• [Task objective] Restate, word for word and with nothing added, the lines from the one containing "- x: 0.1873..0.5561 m" through the last line of the material below.
:: Data
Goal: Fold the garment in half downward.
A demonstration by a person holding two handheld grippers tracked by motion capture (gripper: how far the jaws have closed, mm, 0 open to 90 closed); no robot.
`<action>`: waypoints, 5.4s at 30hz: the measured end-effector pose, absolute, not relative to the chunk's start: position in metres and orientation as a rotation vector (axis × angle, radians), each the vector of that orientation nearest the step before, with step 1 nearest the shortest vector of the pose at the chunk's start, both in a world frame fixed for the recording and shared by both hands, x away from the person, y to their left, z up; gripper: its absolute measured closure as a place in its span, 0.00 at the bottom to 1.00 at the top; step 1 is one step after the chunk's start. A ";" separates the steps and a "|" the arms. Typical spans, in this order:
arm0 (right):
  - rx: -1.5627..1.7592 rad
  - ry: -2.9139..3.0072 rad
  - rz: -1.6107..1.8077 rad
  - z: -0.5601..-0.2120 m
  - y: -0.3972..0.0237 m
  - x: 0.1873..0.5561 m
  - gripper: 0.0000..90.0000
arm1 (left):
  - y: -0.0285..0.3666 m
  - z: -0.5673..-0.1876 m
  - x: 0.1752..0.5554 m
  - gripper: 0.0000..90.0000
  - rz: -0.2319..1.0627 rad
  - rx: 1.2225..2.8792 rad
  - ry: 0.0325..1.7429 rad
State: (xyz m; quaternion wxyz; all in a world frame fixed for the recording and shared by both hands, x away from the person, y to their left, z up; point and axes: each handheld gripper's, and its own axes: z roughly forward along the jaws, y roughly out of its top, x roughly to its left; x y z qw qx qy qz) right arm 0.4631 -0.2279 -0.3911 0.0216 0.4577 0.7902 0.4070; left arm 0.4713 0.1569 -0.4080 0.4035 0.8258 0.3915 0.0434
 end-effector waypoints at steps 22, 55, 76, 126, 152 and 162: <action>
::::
• [Exercise output]
  - x: 0.1873..0.5561 m
  - gripper: 0.0000..90.0000
arm1 (left):
  - y: -0.0285..0.3666 m
  - z: -0.5673..-0.1876 m
  - x: 0.1752..0.5554 m
  - gripper: 0.0000..90.0000
  - rz: -0.2319..1.0627 rad
  - rx: 1.2225..2.8792 rad
  - ry: 0.0325..1.7429 rad
State: (xyz m; quaternion wxyz; all in a world frame fixed for the recording and shared by both hands, x away from the person, y to their left, z up; point and axes: each handheld gripper's, and its own axes: z roughly forward along the jaws, y roughly out of its top, x roughly to its left; x y z qw qx qy qz) right arm 0.4631 -0.2279 -0.3911 0.0216 0.4577 0.7902 0.4070; left arm 0.4713 0.1569 -0.4080 0.4035 0.8258 0.3915 0.0434
 end-effector waypoints at steps 22, 55, 76, 126, 152 and 162: <action>

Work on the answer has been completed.